3. Basic Theory
In order to learn how to oto properly it's important to understand what all the values and terms are and what they do.
What is an "oto?"
"Oto" and "otoing" are derived from the file "oto.ini", which must be present in the voicebank folder with the recordings. This file tells UTAU how to use the recordings when making a UST. The oto acts as a chart with different values that function in different ways.
Columns in a chart
An oto uses six types of values, or six columns in a chart:
- Left Blank/Offset
- Green/Blue shaded region
- Anything before the left blank will not be heard in the oto segment.
- This tells UTAU when to start looking for sound.
- Measured in milliseconds from the beginning of the recording
- Overlap
- Green line
- This value is measured in milliseconds from the left blank
- This is were the previous note will stop playing.
- Everything between the overlap and the left blank will be crossfaded with the previous recording when using p2p3 or p1p4 to adjust the envelopes.
- Preutterance
- Red line
- Measured in milliseconds from the left blank
- This is where the note starts - for example, if you have a quarter note, the beginning of the quarter note will play from the preutterance onward.
- This is probably the most important value in the oto.

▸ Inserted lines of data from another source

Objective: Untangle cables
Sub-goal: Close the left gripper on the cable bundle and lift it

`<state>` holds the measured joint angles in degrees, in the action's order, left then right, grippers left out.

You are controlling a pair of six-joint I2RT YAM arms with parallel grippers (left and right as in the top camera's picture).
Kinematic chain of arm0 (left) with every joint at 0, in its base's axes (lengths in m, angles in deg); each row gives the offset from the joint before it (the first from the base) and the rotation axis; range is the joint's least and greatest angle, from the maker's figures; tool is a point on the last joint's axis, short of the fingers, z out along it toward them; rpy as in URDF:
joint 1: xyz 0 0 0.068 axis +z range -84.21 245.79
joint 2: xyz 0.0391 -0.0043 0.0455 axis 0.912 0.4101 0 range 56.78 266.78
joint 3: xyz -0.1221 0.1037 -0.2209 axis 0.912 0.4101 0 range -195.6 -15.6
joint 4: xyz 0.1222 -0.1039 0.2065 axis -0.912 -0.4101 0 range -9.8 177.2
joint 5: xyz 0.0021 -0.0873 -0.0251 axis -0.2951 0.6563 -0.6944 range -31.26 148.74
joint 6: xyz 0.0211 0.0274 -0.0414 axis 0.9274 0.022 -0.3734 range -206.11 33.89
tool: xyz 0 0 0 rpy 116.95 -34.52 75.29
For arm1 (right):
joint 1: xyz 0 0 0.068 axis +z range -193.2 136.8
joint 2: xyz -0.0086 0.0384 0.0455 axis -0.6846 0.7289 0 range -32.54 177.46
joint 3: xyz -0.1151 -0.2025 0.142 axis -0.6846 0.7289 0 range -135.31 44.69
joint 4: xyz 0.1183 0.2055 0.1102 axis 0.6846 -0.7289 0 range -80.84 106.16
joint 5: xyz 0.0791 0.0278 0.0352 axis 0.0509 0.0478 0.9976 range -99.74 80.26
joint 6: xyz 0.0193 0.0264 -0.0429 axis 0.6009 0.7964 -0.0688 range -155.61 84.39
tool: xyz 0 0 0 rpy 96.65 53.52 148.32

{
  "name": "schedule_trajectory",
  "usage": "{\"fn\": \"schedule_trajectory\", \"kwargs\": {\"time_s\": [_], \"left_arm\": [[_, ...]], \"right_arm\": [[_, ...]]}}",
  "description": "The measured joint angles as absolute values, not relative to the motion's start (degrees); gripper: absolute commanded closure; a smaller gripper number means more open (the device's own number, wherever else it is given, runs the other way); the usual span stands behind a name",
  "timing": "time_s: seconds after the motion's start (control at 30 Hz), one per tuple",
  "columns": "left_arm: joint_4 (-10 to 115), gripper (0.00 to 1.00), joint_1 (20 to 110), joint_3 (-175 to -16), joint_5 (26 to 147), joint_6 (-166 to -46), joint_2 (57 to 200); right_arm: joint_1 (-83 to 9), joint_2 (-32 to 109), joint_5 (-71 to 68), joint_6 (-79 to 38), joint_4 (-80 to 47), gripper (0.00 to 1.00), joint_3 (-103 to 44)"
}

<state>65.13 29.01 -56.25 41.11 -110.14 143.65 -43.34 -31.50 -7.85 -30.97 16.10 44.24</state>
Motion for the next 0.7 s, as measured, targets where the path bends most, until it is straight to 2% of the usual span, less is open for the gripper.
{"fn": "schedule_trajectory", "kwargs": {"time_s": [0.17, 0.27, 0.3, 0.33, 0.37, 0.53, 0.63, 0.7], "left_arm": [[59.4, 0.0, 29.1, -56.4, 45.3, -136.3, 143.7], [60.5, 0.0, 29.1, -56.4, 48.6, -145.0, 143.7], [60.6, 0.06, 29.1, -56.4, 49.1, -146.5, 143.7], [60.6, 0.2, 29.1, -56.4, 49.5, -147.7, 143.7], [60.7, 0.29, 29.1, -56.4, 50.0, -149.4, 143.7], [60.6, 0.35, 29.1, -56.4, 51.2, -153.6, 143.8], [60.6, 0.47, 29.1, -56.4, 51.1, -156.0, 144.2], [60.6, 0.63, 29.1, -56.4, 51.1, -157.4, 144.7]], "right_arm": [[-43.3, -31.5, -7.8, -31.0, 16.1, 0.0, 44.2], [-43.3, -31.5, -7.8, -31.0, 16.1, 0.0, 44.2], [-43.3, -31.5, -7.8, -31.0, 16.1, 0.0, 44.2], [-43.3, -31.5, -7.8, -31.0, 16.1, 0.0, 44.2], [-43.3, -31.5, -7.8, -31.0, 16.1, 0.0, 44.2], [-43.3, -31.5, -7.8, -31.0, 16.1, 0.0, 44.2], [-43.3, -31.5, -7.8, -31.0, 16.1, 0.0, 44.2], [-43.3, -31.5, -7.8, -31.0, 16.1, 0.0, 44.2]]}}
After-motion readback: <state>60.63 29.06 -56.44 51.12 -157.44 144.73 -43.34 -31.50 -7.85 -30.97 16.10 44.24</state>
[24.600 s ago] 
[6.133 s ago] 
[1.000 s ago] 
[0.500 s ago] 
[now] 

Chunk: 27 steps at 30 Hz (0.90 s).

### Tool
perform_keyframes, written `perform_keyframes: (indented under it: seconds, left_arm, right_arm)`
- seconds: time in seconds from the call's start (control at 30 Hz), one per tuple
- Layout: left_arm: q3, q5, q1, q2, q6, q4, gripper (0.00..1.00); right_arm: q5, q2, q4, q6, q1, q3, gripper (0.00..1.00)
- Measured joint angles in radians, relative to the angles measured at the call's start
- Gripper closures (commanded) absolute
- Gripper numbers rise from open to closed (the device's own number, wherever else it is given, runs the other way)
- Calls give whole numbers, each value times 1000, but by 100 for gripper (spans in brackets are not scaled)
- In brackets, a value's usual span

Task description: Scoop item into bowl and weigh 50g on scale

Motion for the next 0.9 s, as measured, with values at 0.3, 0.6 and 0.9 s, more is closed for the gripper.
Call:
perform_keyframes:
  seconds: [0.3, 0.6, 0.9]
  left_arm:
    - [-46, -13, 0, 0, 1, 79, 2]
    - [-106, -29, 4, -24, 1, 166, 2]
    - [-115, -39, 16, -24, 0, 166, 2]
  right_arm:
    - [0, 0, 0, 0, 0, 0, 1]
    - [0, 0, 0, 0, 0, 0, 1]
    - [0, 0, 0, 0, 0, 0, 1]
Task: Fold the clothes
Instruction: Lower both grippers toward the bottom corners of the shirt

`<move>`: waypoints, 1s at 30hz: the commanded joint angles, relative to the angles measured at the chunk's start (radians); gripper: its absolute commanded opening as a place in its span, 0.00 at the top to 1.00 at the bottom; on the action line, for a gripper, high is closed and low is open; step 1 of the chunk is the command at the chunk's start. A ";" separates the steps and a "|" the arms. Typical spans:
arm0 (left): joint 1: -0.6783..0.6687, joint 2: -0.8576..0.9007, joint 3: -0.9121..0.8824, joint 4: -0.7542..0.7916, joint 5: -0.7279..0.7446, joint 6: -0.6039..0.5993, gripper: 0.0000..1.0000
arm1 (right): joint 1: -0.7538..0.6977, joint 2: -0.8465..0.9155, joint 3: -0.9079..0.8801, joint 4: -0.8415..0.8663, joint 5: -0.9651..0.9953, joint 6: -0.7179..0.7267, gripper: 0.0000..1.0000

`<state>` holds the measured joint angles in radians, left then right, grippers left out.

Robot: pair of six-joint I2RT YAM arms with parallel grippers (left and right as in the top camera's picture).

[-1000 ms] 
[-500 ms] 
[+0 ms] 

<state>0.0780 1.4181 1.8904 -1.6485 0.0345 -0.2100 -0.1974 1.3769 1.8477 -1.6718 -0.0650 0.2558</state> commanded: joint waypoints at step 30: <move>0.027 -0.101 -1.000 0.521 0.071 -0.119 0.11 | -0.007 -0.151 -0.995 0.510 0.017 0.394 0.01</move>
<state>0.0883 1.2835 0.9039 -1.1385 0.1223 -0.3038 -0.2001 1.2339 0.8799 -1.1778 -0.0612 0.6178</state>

- Everything between the overlap and the preutterance will NOT be affected by crossfade.
- Consonant
- Blue/Pink region
- Measured in milliseconds from the left blank
- Everything between the consonant and the left blank will not be stretched or looped when you change the note length.
- Right Blank/Cutoff
- Yellow/Blue region
- Measured in milliseconds from the end of the recording
- Alternatively, negative values are measured from the left blank.

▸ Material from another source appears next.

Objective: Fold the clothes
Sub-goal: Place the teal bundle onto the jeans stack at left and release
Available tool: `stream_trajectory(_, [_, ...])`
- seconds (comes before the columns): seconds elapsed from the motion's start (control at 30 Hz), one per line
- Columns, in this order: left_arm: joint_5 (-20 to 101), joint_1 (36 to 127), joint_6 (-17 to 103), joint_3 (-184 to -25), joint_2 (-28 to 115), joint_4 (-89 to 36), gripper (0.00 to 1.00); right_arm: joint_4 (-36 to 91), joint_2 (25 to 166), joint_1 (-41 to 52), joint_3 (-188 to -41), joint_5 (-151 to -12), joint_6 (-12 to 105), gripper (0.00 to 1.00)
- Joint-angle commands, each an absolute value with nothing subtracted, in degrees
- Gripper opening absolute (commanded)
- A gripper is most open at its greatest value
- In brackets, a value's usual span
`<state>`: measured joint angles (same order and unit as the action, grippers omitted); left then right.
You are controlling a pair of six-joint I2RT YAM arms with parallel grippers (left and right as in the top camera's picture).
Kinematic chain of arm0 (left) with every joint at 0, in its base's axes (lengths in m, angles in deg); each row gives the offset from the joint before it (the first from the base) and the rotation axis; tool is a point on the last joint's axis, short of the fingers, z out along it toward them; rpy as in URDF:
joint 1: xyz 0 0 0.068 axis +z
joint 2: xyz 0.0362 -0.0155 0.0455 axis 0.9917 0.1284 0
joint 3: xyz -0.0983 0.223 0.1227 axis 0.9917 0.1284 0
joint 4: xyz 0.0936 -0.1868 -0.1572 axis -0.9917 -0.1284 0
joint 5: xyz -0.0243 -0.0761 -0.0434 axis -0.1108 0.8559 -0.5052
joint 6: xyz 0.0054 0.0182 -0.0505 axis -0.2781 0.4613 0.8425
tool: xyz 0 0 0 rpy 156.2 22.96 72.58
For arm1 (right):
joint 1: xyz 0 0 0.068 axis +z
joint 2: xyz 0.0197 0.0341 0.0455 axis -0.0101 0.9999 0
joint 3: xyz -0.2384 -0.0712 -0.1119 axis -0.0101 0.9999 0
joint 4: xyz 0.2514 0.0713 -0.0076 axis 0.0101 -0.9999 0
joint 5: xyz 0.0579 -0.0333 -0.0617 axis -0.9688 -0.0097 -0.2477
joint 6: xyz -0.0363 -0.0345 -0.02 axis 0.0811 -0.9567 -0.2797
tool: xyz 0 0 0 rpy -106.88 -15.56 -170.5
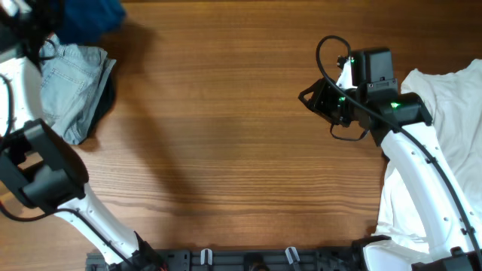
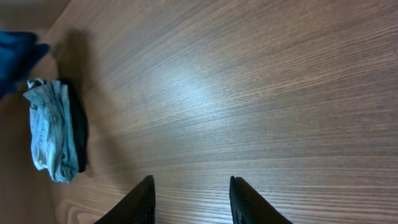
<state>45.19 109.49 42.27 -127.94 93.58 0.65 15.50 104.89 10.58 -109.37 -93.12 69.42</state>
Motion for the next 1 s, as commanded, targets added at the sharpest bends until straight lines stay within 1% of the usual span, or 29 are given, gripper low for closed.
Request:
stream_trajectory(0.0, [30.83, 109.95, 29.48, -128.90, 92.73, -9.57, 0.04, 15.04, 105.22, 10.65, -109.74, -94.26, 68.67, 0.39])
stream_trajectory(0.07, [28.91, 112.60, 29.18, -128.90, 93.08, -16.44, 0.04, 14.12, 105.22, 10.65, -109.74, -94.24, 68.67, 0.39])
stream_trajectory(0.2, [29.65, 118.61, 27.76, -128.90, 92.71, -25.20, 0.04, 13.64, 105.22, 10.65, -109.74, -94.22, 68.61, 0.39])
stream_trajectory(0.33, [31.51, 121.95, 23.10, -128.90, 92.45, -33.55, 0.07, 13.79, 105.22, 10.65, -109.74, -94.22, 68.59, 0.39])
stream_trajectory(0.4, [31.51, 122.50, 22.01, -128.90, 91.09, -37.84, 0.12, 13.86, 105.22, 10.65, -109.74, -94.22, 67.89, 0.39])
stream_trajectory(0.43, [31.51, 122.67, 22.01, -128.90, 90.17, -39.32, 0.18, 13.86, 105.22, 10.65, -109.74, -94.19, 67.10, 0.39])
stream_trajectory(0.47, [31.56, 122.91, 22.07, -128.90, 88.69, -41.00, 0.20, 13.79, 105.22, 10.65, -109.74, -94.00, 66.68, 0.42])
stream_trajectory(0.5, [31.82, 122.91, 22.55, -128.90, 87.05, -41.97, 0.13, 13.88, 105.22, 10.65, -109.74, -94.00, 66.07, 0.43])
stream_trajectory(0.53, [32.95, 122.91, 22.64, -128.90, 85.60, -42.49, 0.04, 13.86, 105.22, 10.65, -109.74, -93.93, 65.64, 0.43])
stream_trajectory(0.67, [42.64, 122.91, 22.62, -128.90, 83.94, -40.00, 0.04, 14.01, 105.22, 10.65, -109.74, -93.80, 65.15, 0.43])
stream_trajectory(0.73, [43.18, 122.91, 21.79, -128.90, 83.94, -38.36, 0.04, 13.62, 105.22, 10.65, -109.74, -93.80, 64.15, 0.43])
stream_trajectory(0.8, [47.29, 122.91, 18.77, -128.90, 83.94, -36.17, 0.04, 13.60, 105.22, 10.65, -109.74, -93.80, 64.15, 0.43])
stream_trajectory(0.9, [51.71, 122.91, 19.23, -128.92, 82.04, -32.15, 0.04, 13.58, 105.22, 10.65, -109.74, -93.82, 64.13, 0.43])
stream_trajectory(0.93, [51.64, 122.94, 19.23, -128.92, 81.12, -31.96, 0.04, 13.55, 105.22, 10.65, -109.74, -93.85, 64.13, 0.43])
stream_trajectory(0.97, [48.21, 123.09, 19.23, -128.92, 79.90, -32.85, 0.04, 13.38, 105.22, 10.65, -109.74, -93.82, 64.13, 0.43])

- This is where UTAU stops looking for sound.
- Everything between the consonant and the right blank will be stretched or looped when you change the length of the note.
- Alias
- The alias isn't a numeric measure like the others; rather it's an alternate name for the recording/oto segment
- For example, if my recording is named "ka.wav" and I set the alias to "か," either [ka] or [か] will call up that recording when entered into the lyrics.
- Aliases are also used in multi-syllabic reclists to differentiate between syllables.

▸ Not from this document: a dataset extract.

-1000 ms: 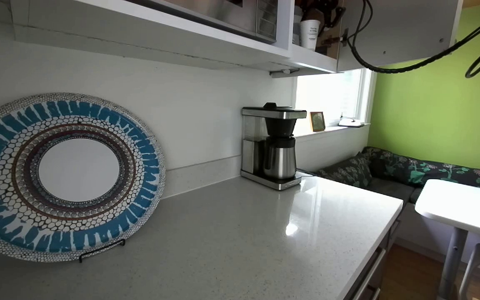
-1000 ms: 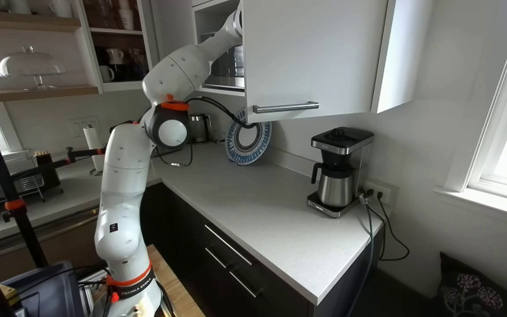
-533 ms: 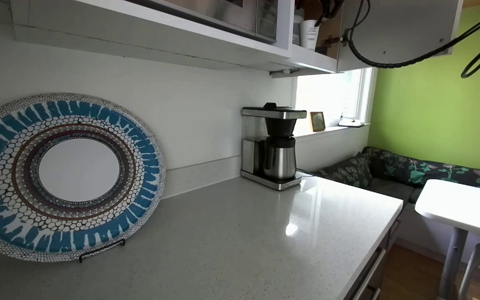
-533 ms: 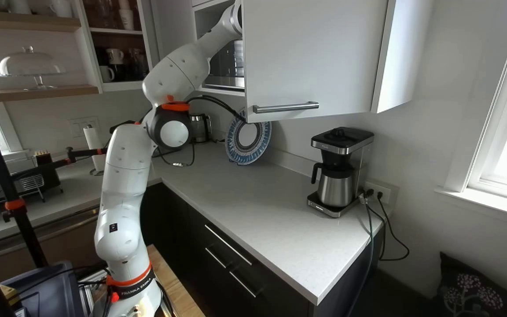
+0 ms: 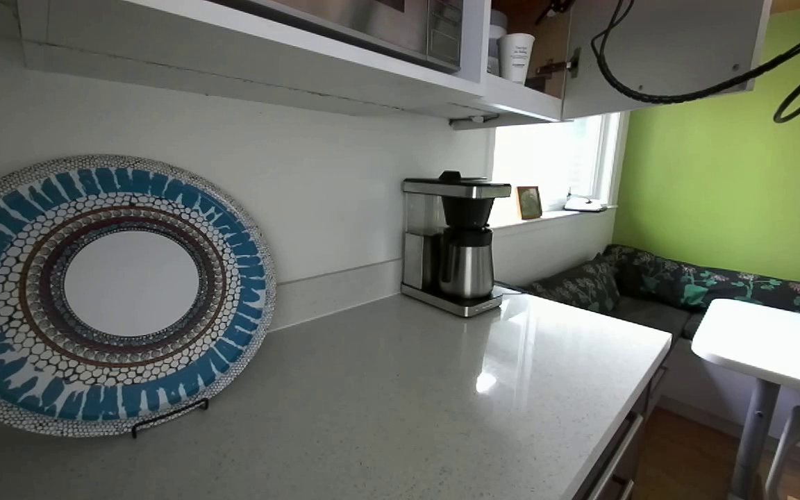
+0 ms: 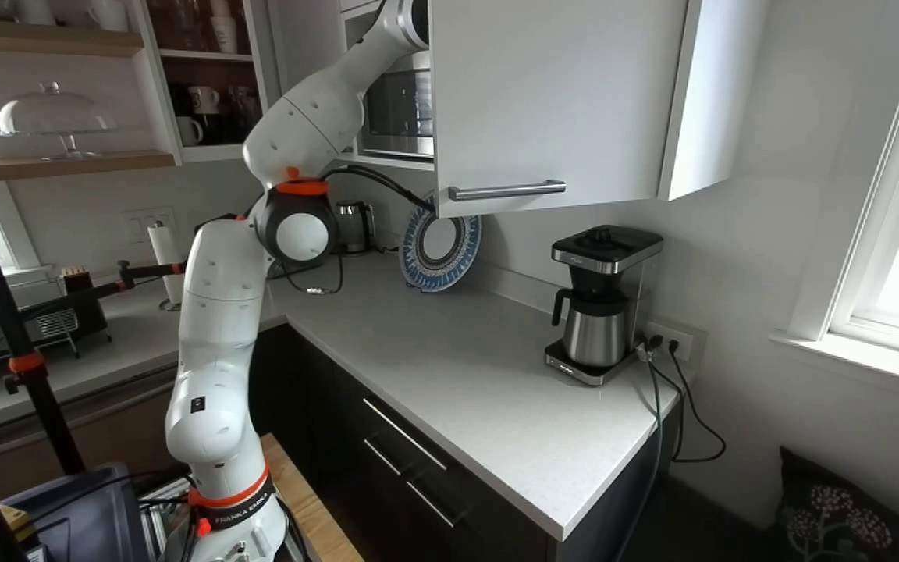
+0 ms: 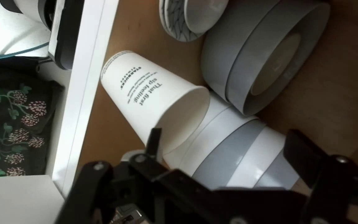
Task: Put the white cup in the top right cabinet and then close the cabinet door
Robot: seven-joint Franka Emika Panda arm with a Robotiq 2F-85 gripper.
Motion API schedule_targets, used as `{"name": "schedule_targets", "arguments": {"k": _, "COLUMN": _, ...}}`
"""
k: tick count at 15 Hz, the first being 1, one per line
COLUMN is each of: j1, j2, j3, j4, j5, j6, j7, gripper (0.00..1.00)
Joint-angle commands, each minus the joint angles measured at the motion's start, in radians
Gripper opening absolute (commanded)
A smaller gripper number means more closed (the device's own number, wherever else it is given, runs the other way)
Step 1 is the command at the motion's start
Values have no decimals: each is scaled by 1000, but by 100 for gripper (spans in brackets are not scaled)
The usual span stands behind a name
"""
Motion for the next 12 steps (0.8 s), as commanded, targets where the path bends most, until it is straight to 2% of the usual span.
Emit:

- For example, the VCV recording "ka_ka_ki_ka_ku_ke_ka.wav" would be split into [- ka][a ka][a ki][i ka][a ku] [u ke][e ka]
Great, but what do I do with them?
Well for the most part it varies depending on what type of bank you're working on, but there are a few things that never change:
- For CV or VCV otos, the preutterance should always be at the end of the consonant and before the vowel.
- The overlap must be less than or equal to half the preutterance, or the envelopes screw up (there are exceptions to this, but keep it in mind for now.)
- If the consonant and right blank are touching UTAU will crash
- The area between the consonant an the right blank should always be either a vowel, voiced consonant, or silence. You should also try to capture the most regular part of the vowel within this section to avoid strange glitches or noises.